Cool-core (CC) clusters dominate the local cluster population. Numerous X-ray studies have provided a detailed knowledge of the properties of the Intra cluster medium (ICM) in these systems, and multi-wavelength data have shown that the CC phenomenon is regulated by complex physics involving interactions of the ICM with the brightest cluster galaxy. The dominant heating source that prevents the over-cooling catastrophe of the ICM is likely to be an AGN fueling a massive central black hole and leading to an outburst which can heat the ICM.
In this talk we present recent results of the most exhaustive study of the evolution of CCs out to redshift z=1.3. Using high-resolution Chandra data, we obtained a robust measure of the surface brightness concentration parameter, C_SB, which is an excellent proxy of the cooling time. Relying on three representative cluster samples spanning different redshifts we assess quantitatively the change in the CC strength distribution. At variance with previous results, we find a moderate evolution of the cool-core population with redshift, while confirming the lack of strong CC at z>0.5, which significantly constrains their formation time scales.

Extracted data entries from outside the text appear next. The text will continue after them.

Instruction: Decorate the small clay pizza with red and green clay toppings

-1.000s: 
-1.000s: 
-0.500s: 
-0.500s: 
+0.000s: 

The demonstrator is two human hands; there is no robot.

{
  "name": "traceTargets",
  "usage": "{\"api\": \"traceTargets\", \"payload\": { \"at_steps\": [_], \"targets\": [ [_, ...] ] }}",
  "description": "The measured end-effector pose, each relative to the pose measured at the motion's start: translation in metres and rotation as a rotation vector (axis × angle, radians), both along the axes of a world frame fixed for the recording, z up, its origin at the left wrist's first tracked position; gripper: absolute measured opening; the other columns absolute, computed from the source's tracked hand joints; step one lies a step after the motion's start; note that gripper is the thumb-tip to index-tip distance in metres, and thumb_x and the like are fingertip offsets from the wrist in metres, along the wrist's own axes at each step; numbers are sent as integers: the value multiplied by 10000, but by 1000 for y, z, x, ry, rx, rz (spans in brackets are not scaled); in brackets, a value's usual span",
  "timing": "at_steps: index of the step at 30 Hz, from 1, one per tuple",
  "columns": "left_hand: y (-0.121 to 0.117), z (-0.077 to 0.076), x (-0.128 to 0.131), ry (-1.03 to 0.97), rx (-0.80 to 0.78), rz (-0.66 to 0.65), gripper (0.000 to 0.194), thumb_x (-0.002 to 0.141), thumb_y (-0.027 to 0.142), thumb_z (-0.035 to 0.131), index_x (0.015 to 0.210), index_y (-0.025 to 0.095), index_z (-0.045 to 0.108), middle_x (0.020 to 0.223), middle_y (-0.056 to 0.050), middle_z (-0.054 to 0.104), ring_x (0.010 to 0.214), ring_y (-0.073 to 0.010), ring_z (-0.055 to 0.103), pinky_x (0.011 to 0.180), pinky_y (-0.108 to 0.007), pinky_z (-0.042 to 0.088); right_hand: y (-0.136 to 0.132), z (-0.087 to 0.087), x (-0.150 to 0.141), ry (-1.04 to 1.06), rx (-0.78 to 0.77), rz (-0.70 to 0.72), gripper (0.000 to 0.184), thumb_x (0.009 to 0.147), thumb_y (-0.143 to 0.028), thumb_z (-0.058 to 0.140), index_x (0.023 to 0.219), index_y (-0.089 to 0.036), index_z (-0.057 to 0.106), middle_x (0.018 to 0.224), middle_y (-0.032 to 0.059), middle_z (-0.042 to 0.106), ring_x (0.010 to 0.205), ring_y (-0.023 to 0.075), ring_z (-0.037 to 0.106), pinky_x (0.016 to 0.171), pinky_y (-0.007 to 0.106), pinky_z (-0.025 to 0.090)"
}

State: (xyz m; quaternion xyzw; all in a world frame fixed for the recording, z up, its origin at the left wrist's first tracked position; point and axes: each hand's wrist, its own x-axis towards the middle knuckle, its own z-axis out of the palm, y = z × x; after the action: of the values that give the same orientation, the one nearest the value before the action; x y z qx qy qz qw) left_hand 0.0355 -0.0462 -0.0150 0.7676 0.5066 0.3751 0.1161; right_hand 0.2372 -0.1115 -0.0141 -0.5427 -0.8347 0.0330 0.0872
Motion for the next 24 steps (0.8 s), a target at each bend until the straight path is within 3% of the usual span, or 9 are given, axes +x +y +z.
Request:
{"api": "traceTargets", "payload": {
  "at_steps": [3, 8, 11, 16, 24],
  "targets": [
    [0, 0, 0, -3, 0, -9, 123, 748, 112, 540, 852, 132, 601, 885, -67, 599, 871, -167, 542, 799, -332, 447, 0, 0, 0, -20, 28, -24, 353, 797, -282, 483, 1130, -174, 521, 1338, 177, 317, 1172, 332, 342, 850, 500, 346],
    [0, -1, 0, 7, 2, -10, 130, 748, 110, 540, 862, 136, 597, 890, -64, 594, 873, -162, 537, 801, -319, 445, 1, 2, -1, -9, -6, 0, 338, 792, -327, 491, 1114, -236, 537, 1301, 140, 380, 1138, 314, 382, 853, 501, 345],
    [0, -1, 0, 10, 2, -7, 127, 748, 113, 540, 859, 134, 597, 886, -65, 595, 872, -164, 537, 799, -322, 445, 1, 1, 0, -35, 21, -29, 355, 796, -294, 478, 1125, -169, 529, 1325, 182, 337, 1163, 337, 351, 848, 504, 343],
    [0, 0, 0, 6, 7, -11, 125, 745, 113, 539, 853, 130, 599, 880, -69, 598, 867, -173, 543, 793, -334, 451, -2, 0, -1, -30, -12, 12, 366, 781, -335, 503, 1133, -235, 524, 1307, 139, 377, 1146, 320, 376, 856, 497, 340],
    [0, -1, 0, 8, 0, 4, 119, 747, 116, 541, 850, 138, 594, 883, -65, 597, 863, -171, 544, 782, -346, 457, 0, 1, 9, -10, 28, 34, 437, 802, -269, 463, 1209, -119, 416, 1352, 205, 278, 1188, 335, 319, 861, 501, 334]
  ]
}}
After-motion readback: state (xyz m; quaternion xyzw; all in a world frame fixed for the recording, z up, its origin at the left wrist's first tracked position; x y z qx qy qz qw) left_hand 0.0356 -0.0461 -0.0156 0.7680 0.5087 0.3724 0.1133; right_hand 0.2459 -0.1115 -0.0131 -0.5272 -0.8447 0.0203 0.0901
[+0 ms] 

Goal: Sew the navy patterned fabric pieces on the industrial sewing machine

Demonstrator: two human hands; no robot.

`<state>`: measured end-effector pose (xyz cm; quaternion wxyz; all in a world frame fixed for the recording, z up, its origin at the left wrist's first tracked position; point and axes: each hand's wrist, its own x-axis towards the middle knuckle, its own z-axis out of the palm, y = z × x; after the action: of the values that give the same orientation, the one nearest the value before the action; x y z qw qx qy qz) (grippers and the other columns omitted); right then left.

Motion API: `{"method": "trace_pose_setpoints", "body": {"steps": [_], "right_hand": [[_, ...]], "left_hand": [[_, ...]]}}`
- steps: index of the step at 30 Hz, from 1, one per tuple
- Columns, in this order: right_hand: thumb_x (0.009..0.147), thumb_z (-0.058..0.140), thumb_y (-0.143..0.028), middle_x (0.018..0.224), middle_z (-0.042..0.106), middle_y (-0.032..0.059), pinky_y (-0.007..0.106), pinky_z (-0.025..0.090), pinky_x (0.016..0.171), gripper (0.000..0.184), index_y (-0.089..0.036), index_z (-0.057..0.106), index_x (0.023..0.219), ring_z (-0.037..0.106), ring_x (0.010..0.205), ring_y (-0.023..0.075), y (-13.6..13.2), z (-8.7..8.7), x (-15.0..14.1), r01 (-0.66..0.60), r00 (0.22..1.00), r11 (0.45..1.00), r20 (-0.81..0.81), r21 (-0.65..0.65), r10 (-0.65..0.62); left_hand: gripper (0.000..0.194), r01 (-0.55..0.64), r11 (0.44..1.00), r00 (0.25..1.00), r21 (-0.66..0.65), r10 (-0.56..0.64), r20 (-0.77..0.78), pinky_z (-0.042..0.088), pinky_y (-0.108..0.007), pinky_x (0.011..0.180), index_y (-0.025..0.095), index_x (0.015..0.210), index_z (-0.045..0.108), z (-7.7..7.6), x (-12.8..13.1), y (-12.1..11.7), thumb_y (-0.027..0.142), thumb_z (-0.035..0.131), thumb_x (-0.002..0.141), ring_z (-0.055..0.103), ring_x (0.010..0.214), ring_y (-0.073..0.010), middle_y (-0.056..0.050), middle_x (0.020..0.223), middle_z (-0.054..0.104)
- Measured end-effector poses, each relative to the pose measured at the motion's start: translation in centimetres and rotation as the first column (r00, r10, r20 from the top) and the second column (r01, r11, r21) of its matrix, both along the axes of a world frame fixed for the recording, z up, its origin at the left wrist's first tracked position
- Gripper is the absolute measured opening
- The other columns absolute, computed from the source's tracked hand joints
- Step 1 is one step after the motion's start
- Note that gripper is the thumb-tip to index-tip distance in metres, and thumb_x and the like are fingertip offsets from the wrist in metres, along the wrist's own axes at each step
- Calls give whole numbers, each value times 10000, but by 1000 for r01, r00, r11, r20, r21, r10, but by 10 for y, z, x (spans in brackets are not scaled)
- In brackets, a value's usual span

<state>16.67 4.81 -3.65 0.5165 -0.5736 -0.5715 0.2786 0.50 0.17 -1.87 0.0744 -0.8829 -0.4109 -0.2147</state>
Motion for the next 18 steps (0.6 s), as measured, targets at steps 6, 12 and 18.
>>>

In addition, we present the deepest Chandra observation (370 ksec) of a distant cluster, WARPSJ1415 at z=1.03, that shows a temperature drop towards the cluster core of about half of the global ICM temperature, and probably the highest metallicity peak ever observed in galaxy clusters. This data unambiguously demonstrates that at z=1, a cool core cluster has ICM properties similar to the ones of local cool-cores.